In the records below, repeat exactly the lines between the line holding "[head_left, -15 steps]" and the line holding "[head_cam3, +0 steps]", inclusive, and drop the pictures.
--------------------------------------------------
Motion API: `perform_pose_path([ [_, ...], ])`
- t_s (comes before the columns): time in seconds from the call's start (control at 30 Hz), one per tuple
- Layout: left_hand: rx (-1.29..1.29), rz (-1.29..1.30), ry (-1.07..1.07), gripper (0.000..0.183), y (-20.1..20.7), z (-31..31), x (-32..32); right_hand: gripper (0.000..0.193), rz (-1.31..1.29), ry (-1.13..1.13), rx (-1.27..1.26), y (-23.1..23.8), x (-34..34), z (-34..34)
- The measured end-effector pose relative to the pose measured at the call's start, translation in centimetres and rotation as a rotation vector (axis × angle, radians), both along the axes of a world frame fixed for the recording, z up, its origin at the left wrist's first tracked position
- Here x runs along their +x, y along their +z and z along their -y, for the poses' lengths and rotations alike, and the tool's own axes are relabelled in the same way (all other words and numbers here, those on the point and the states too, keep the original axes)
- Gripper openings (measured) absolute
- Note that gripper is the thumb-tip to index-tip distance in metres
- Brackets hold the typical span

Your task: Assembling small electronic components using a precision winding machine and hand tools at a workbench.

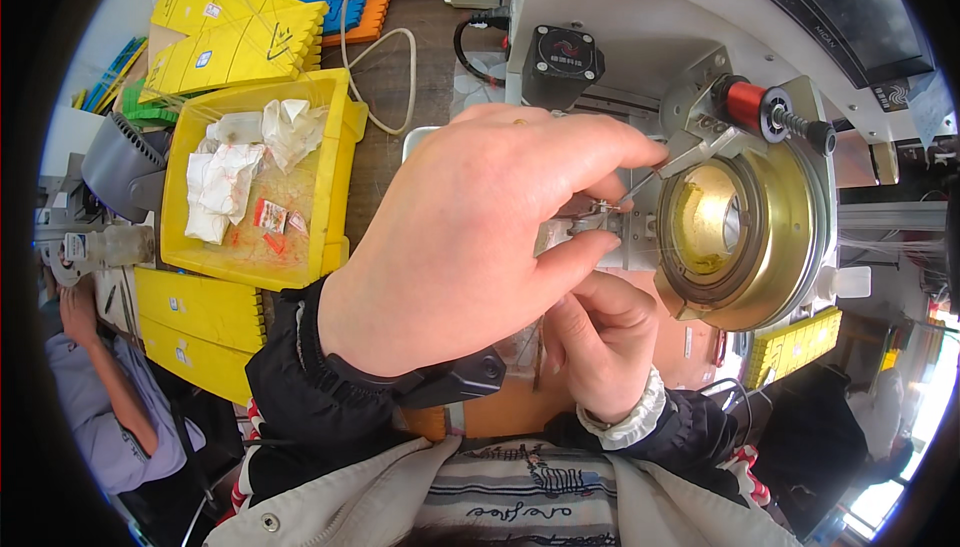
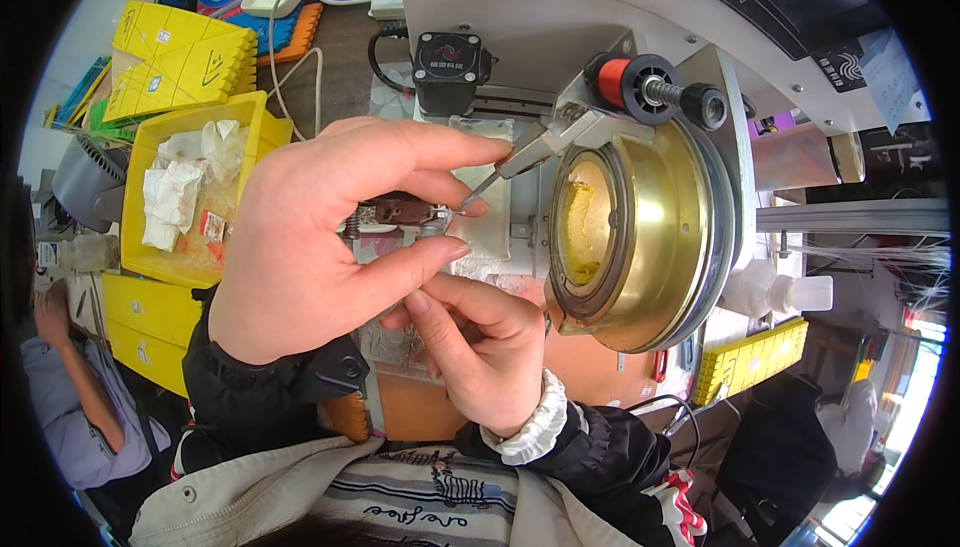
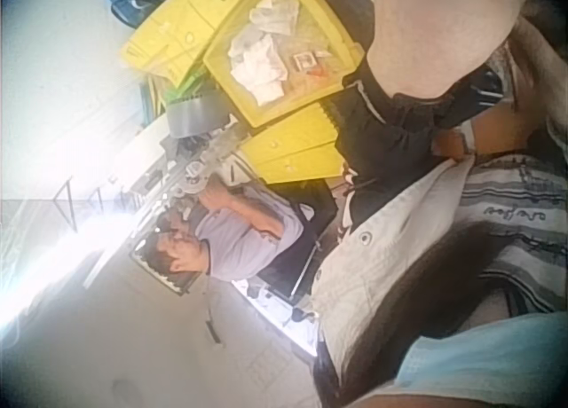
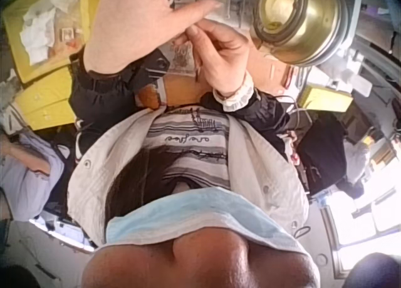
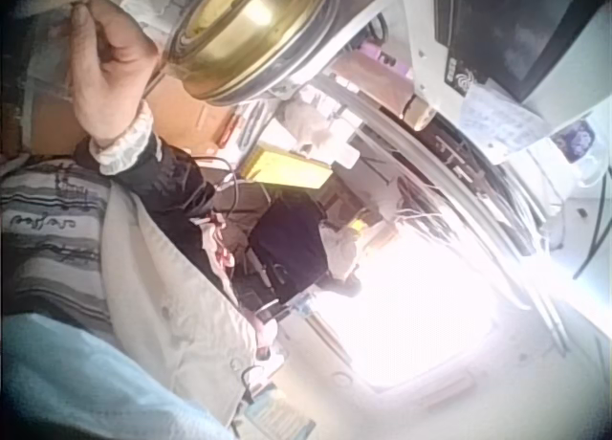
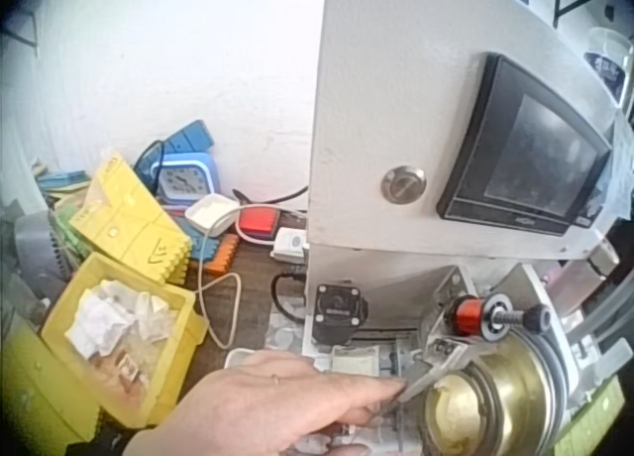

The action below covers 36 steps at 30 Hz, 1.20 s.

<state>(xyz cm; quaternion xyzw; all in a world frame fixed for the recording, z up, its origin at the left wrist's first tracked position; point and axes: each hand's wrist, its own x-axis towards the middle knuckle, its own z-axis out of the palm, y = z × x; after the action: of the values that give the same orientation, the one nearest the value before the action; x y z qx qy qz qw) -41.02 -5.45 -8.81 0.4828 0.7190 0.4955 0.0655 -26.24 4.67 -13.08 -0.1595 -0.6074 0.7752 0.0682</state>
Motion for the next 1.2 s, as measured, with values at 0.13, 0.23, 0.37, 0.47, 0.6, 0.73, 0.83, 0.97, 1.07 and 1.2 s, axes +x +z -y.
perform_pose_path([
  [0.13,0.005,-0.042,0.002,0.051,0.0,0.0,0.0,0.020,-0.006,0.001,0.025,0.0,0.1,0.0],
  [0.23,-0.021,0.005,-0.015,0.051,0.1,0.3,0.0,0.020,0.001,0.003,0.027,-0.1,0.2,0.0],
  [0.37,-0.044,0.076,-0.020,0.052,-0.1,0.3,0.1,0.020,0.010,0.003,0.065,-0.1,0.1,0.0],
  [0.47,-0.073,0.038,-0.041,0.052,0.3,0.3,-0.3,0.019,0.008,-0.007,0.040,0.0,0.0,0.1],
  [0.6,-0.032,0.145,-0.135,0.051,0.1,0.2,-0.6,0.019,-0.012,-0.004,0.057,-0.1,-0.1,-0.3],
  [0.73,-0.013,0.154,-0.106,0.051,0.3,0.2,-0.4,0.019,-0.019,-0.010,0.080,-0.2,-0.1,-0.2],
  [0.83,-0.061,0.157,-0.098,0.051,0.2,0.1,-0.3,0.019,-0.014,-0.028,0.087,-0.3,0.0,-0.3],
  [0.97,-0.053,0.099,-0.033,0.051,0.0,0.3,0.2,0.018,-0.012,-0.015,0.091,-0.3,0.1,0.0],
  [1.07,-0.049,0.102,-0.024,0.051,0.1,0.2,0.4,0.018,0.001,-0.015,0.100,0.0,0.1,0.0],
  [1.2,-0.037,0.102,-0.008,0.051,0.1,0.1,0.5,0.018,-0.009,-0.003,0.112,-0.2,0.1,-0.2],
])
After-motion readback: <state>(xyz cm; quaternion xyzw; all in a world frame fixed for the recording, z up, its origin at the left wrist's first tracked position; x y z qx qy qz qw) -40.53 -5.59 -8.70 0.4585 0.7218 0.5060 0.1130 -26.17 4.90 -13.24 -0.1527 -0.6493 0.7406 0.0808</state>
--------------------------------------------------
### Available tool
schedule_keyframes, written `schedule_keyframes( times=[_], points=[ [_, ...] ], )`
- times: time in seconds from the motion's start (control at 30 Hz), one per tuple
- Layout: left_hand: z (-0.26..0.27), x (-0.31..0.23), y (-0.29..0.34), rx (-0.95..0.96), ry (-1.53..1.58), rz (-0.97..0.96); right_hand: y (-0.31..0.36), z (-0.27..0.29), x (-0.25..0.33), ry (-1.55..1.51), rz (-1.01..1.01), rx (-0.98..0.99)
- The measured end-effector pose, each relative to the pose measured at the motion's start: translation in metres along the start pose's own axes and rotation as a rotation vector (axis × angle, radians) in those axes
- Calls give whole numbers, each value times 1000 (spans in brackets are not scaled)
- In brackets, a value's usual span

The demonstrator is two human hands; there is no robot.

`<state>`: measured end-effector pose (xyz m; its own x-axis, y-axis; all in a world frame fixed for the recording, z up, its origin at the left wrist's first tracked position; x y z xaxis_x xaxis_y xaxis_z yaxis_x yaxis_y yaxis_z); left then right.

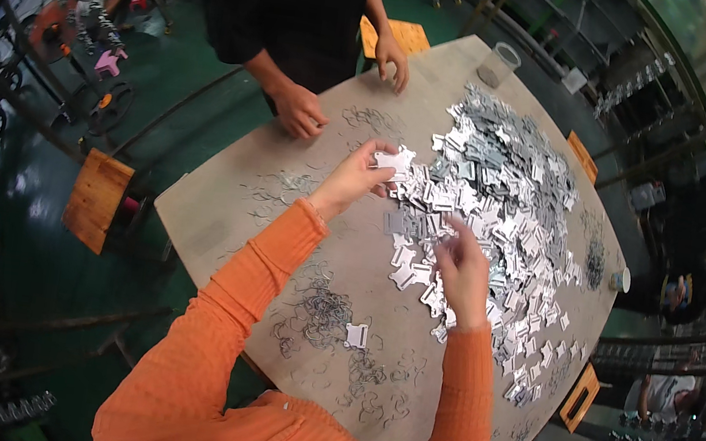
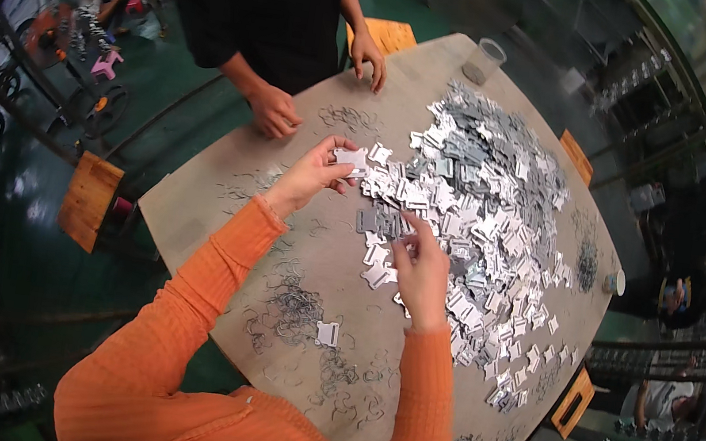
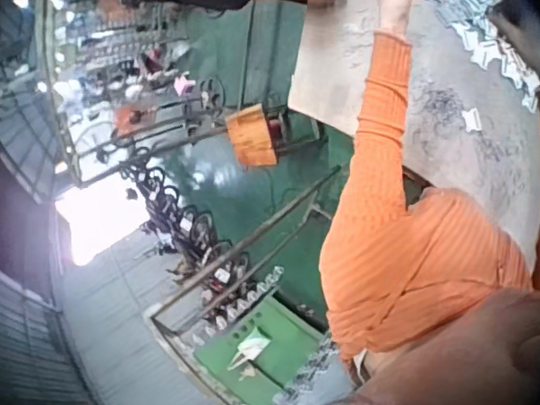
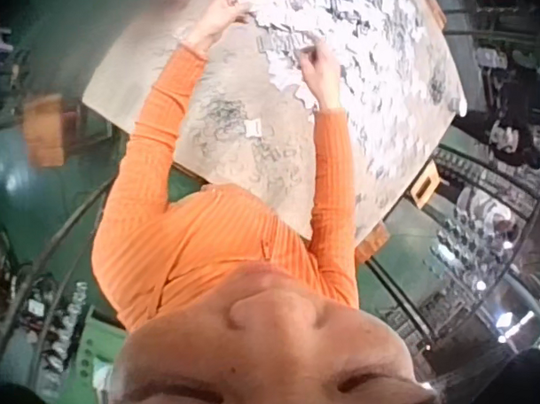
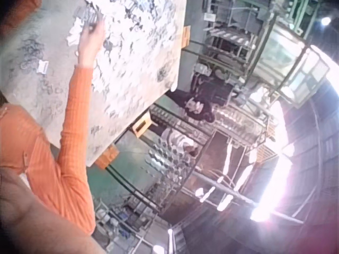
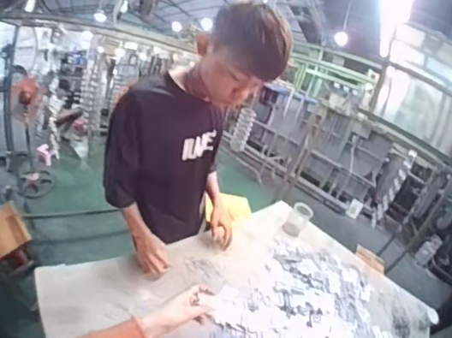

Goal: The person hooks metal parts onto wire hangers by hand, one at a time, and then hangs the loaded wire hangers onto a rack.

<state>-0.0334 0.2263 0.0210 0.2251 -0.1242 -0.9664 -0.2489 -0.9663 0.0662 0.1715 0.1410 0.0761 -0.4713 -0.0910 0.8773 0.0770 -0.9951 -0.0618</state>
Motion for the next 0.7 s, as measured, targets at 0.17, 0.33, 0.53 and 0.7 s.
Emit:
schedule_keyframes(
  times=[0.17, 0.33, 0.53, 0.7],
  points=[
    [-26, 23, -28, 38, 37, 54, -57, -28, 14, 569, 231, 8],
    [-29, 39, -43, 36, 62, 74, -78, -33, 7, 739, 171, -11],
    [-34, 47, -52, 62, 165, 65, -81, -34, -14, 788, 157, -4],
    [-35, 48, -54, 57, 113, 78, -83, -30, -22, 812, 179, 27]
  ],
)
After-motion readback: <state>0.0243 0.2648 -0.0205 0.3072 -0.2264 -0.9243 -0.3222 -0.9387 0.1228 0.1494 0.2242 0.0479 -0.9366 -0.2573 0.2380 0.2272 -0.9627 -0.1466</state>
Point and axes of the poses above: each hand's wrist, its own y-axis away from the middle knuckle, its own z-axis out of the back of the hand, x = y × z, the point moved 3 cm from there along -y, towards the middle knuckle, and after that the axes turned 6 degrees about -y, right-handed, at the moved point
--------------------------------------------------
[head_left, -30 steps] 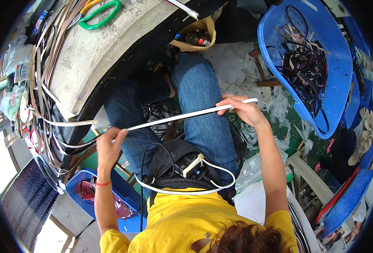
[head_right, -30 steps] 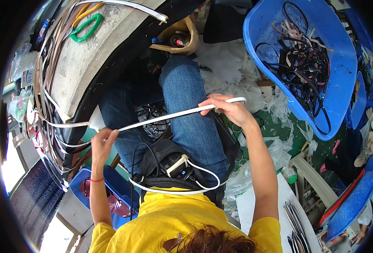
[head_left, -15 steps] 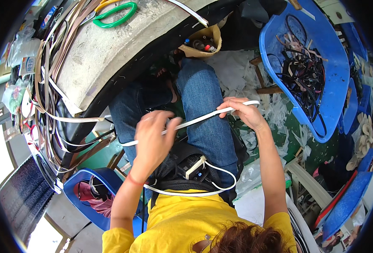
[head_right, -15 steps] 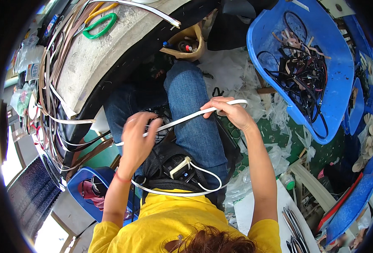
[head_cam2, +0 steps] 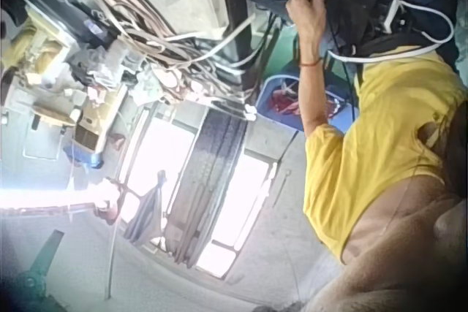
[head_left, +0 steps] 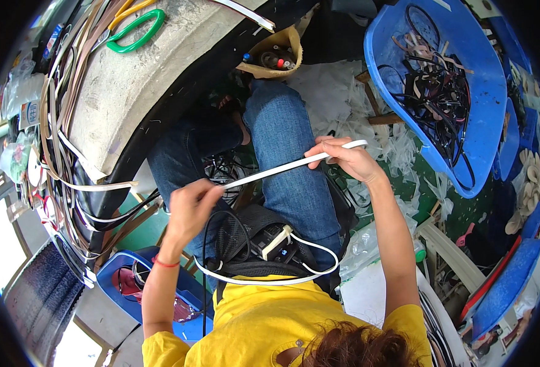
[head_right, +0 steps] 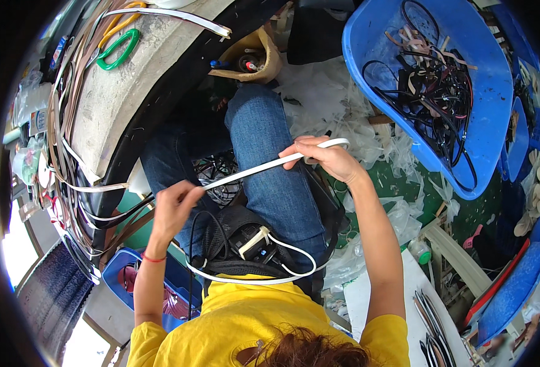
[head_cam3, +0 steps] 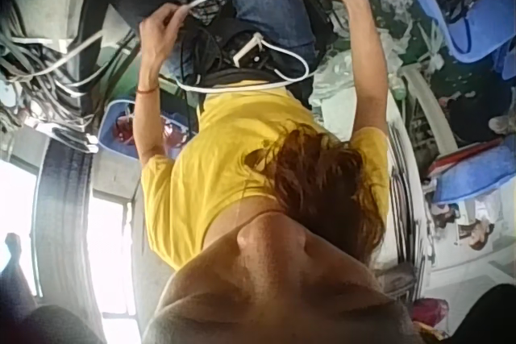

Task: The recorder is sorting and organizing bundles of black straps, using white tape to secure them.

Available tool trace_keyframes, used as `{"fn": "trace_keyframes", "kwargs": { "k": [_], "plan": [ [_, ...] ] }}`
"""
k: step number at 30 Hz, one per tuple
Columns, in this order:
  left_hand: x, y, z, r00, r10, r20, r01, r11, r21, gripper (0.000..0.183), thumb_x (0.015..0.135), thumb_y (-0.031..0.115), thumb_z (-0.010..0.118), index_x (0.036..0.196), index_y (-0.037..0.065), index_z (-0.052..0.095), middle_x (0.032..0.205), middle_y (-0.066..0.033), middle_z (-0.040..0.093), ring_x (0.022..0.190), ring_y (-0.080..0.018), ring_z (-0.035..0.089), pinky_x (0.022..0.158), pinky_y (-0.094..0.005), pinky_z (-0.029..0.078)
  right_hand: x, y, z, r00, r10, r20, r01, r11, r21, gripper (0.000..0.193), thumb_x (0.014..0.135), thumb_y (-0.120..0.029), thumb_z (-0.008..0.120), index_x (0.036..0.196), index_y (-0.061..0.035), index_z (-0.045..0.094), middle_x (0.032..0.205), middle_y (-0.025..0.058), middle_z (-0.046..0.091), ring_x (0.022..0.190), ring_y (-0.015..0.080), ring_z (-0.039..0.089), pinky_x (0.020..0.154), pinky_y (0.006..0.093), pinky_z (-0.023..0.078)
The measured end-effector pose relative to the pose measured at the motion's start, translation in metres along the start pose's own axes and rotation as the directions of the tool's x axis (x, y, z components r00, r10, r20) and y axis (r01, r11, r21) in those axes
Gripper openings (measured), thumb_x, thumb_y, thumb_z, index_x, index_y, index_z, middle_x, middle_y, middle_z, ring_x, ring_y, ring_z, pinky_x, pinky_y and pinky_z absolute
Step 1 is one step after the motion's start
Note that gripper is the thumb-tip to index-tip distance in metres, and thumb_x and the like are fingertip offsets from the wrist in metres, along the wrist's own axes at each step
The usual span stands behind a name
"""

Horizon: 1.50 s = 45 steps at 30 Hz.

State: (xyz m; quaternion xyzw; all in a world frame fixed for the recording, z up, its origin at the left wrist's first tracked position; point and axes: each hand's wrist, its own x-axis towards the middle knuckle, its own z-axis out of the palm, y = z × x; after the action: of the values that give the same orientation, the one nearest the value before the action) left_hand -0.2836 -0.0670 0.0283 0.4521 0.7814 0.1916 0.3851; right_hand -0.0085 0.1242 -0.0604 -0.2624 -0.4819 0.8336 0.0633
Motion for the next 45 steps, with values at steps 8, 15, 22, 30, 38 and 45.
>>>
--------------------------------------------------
PROBLEM SOLUTION:
[head_left, -15 steps] 
[head_right, -15 steps] 
[head_cam2, +0 steps] 
[head_left, +0 steps] 
[head_right, +0 steps] 
[head_cam3, +0 steps] 

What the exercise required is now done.